Planning Your Scuba Deployment [v5]

This document offers guidelines for planning a Scuba deployment that meets your company's current data analytics needs, as well as scaled growth for the future.

Note that for most deployments, you will work with a Scuba representative to determine sizing, set up cluster(s), and deploy to production. If this is not the case, please reach out to help@scuba.io to ensure you have access to all necessary Scuba Admin documentation.

Scuba: Behavioral analytics for your whole team

Scuba is full-stack behavioral analytics software with a web-based visual interface and scalable distributed back-end datastore to process queries on event data.

Scuba's intuitive graphical user interface (GUI) provides interactive data exploration for a wide range of users across the spectrum of digital businesses. The Visual Explorer encourages rapid iteration with point-and-click query building and interactive visualizations. All without having to deal with complicated query syntax. You can go from any board to explore the underlying data, change parameters, and drill down to the granular details of the summary.

To plan a Scuba deployment that is optimized for your company, review the following topics:

A high-level overview: How Scuba works

Scuba is full-stack behavioral analytics software that allows users to explore the activity of digital services. Scuba includes both its own web-based visual interface and a highly scalable distributed back-end database to store the data and process queries. Scuba supports Ubuntu 20.x in cloud environments, as well as virtual machines or bare-metal systems. Scuba enables you to ingest data in a variety of ways, including live data streams.

The following image shows an example of the flow of data into the Scuba cluster from imported files (single and batch) to live data streams from HTTP and Kafka sources.
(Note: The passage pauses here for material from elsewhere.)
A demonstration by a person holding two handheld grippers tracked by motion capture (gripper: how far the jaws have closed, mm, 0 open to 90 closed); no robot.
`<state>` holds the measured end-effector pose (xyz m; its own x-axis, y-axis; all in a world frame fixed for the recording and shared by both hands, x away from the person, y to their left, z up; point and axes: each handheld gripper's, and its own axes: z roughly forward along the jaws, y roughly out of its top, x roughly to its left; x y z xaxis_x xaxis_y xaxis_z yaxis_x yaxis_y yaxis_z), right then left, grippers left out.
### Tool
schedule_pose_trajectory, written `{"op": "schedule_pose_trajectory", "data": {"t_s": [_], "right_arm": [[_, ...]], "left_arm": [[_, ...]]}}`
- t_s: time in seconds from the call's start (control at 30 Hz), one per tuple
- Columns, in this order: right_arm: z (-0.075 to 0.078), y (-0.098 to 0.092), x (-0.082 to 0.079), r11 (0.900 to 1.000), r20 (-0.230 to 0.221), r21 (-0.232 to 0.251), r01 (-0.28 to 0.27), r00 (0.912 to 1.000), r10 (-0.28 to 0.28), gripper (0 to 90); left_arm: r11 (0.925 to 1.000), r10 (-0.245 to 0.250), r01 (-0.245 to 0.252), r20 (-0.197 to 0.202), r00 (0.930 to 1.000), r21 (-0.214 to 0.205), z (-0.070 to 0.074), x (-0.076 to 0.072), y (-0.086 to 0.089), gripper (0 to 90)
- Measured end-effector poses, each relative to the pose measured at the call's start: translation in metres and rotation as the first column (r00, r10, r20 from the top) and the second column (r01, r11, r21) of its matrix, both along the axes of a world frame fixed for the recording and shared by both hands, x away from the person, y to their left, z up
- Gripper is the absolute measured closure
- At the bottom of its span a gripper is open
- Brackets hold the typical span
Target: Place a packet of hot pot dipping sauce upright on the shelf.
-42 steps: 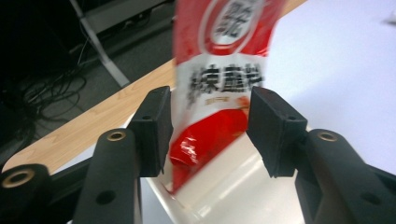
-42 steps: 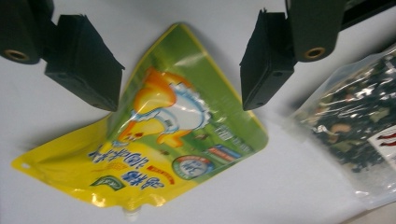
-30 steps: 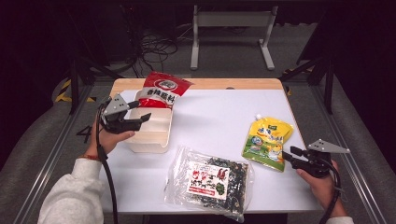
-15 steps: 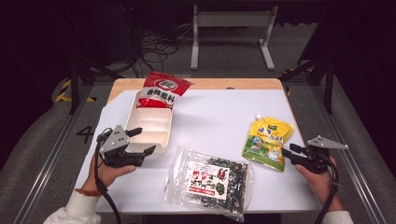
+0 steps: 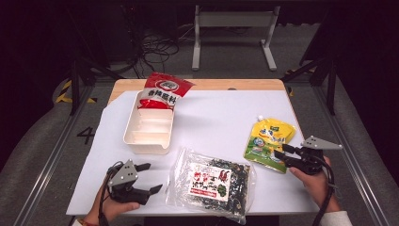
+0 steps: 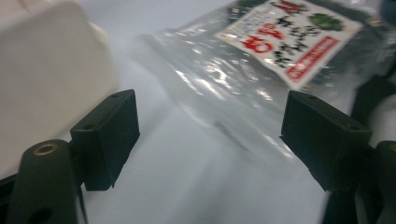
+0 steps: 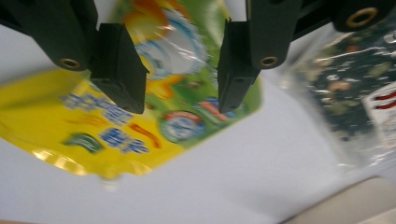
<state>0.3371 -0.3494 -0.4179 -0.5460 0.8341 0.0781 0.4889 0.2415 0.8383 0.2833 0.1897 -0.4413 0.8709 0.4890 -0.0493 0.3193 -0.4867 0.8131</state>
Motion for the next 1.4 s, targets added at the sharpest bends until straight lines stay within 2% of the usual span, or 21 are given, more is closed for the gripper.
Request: {"op": "schedule_pose_trajectory", "data": {"t_s": [0.07, 0.13, 0.23, 0.33, 0.4, 0.53, 0.63, 0.67, 0.73, 0.8, 0.9, 0.97, 1.0, 1.03, 1.1, 1.2, 1.23, 1.27, 1.33, 1.37, 1.4], "right_arm": [[0.005, 0.015, -0.006, 0.9955, 0.009, -0.007, -0.095, 0.9954, 0.095, 71.6], [0.007, 0.028, -0.011, 0.9849, 0.012, -0.016, -0.172, 0.985, 0.172, 78.0], [0.01, 0.053, -0.022, 0.9573, 0.003, -0.029, -0.288, 0.9576, 0.288, 82.1], [0.01, 0.072, -0.032, 0.9348, -0.004, -0.049, -0.352, 0.936, 0.352, 82.1], [0.009, 0.079, -0.036, 0.9234, -0.019, -0.067, -0.378, 0.9258, 0.378, 82.5], [-0.003, 0.09, -0.044, 0.8964, -0.094, -0.133, -0.423, 0.9057, 0.413, 82.7], [-0.012, 0.092, -0.048, 0.8818, -0.144, -0.194, -0.43, 0.9017, 0.408, 82.7], [-0.016, 0.092, -0.048, 0.876, -0.167, -0.204, -0.437, 0.8971, 0.409, 82.8], [-0.022, 0.091, -0.051, 0.8712, -0.185, -0.175, -0.459, 0.8843, 0.429, 85.2], [-0.023, 0.092, -0.053, 0.8642, -0.204, -0.167, -0.475, 0.8742, 0.441, 86.6], [-0.027, 0.091, -0.054, 0.8672, -0.211, -0.149, -0.475, 0.8722, 0.441, 90.0], [-0.029, 0.09, -0.055, 0.8695, -0.206, -0.144, -0.472, 0.8738, 0.441, 90.0], [-0.029, 0.09, -0.055, 0.8695, -0.206, -0.144, -0.472, 0.8738, 0.441, 90.0], [-0.031, 0.092, -0.056, 0.8692, -0.205, -0.151, -0.471, 0.8751, 0.438, 90.0], [-0.031, 0.093, -0.057, 0.8707, -0.203, -0.155, -0.467, 0.8776, 0.434, 90.0], [-0.032, 0.094, -0.058, 0.8735, -0.194, -0.157, -0.461, 0.8817, 0.43, 90.0], [-0.032, 0.094, -0.058, 0.8735, -0.194, -0.157, -0.461, 0.8817, 0.43, 90.0], [-0.033, 0.094, -0.058, 0.8735, -0.192, -0.158, -0.461, 0.882, 0.43, 90.0], [-0.033, 0.094, -0.058, 0.8735, -0.193, -0.157, -0.461, 0.8818, 0.43, 90.0], [-0.033, 0.094, -0.058, 0.8731, -0.193, -0.156, -0.462, 0.8812, 0.431, 90.0], [-0.033, 0.094, -0.058, 0.873, -0.194, -0.156, -0.462, 0.8809, 0.432, 90.0]], "left_arm": [[0.9993, -0.026, 0.027, -0.028, 0.9993, 0.024, -0.007, -0.006, -0.004, 19.9], [0.9989, -0.03, 0.031, -0.045, 0.9985, 0.035, -0.012, -0.009, -0.007, 20.4], [0.997, -0.027, 0.032, -0.071, 0.9971, 0.07, -0.019, -0.009, -0.009, 18.9], [0.9949, -0.017, 0.024, -0.071, 0.9974, 0.098, -0.022, -0.006, -0.009, 18.0], [0.9938, -0.023, 0.032, -0.087, 0.9959, 0.107, -0.025, -0.004, -0.011, 18.0], [0.989, -0.033, 0.045, -0.087, 0.9957, 0.141, -0.029, -0.002, -0.017, 17.0], [0.9884, -0.033, 0.044, -0.081, 0.9962, 0.145, -0.029, -0.001, -0.021, 16.6], [0.9887, -0.034, 0.046, -0.083, 0.9959, 0.142, -0.029, -0.001, -0.022, 16.6], [0.9877, -0.03, 0.042, -0.077, 0.9966, 0.15, -0.029, -0.002, -0.024, 16.4], [0.9902, -0.03, 0.042, -0.088, 0.9957, 0.133, -0.03, 0.0, -0.024, 16.1], [0.9945, -0.036, 0.047, -0.118, 0.9924, 0.093, -0.029, 0.001, -0.023, 16.8], [0.9977, -0.054, 0.059, -0.147, 0.9876, 0.034, -0.026, 0.001, -0.021, 17.3], [0.9977, -0.054, 0.059, -0.147, 0.9876, 0.034, -0.026, 0.001, -0.021, 17.6], [0.9981, -0.06, 0.062, -0.16, 0.9852, 0.004, -0.025, 0.0, -0.019, 19.1], [0.9989, -0.047, 0.047, -0.182, 0.9822, -0.004, -0.023, -0.004, -0.016, 19.7], [0.9983, -0.007, 0.018, -0.184, 0.9829, 0.055, -0.021, -0.012, -0.014, 24.0], [0.9973, -0.025, 0.038, -0.194, 0.9807, 0.063, -0.022, -0.015, -0.013, 25.5], [0.9961, -0.038, 0.053, -0.193, 0.9804, 0.071, -0.022, -0.018, -0.013, 32.8], [0.9943, -0.049, 0.066, -0.192, 0.9803, 0.084, -0.023, -0.021, -0.015, 39.3], [0.9903, -0.065, 0.084, -0.17, 0.9834, 0.111, -0.023, -0.024, -0.017, 39.3], [0.9862, -0.076, 0.097, -0.148, 0.986, 0.135, -0.022, -0.025, -0.019, 48.3]]}}
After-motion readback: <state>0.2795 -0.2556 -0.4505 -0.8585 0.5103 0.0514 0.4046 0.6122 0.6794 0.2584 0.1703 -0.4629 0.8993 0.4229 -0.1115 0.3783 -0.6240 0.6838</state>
Ingested data is transformed and stored in the appropriate node, data or string, then processed in queries, with the results delivered to the requesting user.

The basics: Node types

A Scuba cluster consists of the following nodes that can be installed on a single server (single-node cluster), or across multiple servers (multi-node cluster).

Config node: The node from which you administer the cluster. MySQL database (DB) is only installed on this node for storage of Scuba metadata. This node should be configured first.
API node: This node serves the Scuba application, merges query results from data and string nodes, and then presents those results to the user. Nginx is only installed on the API node.
Import (ingest) node: This node connects to data repositories (cloud, live streaming, remote or local file system), streams live data, downloads new files, processes the data, and then sends to data and string tiers, as appropriate.
Data node: This node is for data storage. It must have enough space to accommodate all events and stream simultaneous query results.
String node: This node contains string storage for the active strings in the dataset, in compressed format. It requires sufficient memory to hold the working set of strings accessed during queries.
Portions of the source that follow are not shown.